= Task item =
Would you return the data exactly as given, except for its pictures?
----------------
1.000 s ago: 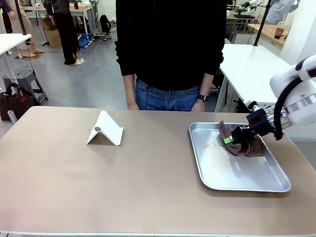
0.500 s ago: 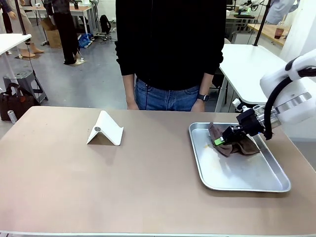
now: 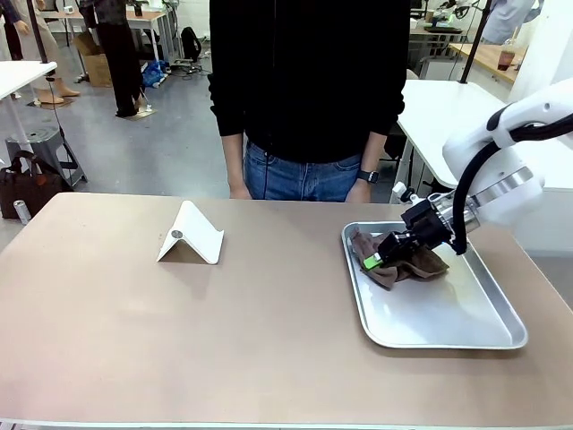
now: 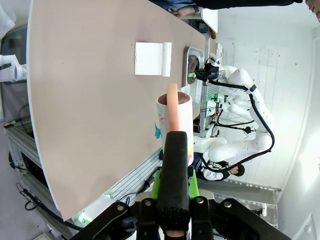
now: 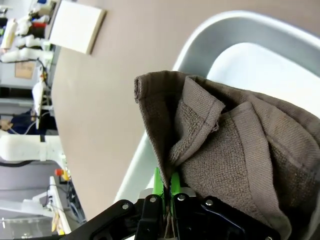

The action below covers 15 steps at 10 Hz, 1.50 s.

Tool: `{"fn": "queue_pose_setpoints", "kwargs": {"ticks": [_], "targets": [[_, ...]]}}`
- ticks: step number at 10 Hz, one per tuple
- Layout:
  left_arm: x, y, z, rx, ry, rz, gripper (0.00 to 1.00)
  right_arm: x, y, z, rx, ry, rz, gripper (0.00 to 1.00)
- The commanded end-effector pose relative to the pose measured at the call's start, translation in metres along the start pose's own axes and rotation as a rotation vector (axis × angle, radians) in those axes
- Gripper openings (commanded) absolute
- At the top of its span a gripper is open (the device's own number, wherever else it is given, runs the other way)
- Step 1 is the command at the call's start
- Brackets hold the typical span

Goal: Clean the surface of the table.
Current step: Clean the area not pointed to by the person.

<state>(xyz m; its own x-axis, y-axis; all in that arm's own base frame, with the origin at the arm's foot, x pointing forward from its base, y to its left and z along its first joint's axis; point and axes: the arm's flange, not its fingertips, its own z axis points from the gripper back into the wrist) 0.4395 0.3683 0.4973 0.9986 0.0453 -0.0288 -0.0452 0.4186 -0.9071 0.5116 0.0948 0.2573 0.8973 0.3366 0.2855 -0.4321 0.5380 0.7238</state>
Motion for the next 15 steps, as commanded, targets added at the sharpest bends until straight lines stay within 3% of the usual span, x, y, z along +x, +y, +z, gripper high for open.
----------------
= Your solution =
1.000 s ago: 
0.500 s ago: 
now: 
now: 
now: 

The action below covers 15 steps at 10 Hz, 1.50 s.

Tool: `{"fn": "queue_pose_setpoints", "kwargs": {"ticks": [_], "targets": [[_, ...]]}}`
- ticks: step number at 10 Hz, one per tuple
- Layout:
  left_arm: x, y, z, rx, ry, rz, gripper (0.00 to 1.00)
  right_arm: x, y, z, rx, ry, rz, gripper (0.00 to 1.00)
- The commanded end-effector pose relative to the pose measured at the call's start, translation in metres along the start pose's own axes and rotation as a rotation vector (axis × angle, radians) in those axes
- Gripper openings (commanded) absolute
- At the top of its span a gripper is open (the device's own number, wherever else it is given, runs the other way)
- Step 1 is the command at the call's start
- Brackets hold the typical span

Goal: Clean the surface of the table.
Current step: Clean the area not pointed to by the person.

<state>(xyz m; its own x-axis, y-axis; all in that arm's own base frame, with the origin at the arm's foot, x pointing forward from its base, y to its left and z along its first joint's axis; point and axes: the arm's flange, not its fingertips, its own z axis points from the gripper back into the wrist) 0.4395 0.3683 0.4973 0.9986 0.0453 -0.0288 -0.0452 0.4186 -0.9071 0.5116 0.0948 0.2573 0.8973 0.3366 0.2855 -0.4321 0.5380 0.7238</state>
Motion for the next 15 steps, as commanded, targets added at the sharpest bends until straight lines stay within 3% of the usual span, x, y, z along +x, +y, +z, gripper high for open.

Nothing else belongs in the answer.